**Aim of the exercise**. Of the records that follow, copy only the lines from the line containing "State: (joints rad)" to the line containing "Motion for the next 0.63", both included, exactly as written.

(Items from a dataset)
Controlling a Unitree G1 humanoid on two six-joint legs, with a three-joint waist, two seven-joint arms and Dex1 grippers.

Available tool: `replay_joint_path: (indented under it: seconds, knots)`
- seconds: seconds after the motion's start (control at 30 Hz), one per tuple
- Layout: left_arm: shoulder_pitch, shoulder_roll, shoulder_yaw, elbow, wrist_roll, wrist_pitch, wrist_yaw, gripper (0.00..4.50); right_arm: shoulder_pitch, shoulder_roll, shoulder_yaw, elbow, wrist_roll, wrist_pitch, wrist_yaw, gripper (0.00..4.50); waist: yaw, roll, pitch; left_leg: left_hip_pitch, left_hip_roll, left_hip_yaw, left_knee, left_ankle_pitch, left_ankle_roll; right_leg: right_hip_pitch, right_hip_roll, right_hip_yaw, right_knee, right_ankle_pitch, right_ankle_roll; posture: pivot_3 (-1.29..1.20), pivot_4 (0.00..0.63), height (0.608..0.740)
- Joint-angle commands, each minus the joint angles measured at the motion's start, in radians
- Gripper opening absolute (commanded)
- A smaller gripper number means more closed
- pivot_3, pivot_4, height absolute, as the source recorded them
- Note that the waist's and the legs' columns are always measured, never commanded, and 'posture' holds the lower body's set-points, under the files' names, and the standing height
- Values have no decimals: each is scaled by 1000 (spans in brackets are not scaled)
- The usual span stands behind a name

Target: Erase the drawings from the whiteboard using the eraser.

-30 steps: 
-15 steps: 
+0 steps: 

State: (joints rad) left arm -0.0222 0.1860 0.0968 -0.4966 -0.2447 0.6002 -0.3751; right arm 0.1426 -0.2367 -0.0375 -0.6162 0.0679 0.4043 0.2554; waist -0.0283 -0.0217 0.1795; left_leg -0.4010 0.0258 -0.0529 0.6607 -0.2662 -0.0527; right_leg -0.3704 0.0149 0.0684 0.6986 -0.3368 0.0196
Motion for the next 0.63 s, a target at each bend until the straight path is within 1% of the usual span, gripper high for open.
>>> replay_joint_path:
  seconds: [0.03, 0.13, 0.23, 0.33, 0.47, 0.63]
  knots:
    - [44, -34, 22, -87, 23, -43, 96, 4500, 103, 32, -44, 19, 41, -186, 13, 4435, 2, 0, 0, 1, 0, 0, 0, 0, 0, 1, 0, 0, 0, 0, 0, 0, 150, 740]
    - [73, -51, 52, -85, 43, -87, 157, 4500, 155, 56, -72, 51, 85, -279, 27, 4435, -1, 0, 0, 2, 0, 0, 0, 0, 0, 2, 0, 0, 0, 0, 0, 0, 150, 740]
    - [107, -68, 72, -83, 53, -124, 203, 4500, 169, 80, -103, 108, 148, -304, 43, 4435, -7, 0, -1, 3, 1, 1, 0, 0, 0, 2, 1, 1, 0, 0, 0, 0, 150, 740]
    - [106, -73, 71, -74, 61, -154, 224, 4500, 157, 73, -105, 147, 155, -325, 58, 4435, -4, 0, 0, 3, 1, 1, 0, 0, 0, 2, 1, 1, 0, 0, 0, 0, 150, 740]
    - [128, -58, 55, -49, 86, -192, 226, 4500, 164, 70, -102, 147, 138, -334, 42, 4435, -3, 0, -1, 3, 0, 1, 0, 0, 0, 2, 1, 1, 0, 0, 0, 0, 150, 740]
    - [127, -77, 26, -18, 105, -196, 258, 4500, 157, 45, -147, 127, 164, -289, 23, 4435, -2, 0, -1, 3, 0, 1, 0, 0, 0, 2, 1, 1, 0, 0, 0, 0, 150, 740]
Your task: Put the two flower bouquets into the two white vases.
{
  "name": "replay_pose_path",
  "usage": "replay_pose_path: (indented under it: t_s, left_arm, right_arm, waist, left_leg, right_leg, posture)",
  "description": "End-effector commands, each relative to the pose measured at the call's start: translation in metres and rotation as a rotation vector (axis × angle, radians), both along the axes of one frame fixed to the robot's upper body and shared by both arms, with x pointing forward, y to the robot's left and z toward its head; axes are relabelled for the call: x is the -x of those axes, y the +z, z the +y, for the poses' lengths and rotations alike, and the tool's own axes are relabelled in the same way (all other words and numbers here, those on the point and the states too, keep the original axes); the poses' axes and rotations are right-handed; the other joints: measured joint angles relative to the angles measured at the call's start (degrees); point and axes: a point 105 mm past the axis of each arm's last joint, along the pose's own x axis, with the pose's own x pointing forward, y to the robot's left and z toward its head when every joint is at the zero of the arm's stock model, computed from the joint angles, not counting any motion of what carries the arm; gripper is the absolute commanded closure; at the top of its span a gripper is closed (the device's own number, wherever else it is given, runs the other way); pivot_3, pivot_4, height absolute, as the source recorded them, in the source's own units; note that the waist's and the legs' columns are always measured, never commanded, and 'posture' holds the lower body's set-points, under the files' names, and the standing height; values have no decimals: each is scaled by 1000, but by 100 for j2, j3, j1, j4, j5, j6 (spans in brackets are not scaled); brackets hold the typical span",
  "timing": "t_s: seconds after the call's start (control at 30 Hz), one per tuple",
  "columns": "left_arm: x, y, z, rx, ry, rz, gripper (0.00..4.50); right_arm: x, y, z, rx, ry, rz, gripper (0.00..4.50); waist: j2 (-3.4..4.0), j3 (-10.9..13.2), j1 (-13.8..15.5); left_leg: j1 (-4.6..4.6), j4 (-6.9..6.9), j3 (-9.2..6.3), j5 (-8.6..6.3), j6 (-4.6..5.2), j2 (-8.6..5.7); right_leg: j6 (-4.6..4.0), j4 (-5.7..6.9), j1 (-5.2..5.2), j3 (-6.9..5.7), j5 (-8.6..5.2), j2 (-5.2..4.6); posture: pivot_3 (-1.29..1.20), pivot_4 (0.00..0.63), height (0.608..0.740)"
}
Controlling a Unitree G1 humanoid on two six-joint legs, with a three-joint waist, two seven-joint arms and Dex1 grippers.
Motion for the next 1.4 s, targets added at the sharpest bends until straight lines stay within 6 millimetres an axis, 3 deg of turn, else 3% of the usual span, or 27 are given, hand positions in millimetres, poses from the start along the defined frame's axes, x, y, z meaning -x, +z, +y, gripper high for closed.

**Response to this task**.
State: (joints rad) left arm -0.0222 0.1860 0.0968 -0.4966 -0.2447 0.6002 -0.3751; right arm 0.1426 -0.2367 -0.0375 -0.6162 0.0679 0.4043 0.2554; waist -0.0283 -0.0217 0.1795; left_leg -0.4010 0.0258 -0.0529 0.6607 -0.2662 -0.0527; right_leg -0.3704 0.0149 0.0684 0.6986 -0.3368 0.0196
Motion for the next 0.63 s, a target at each bend until the straight path is within 1% of the usual span, gripper high for open.

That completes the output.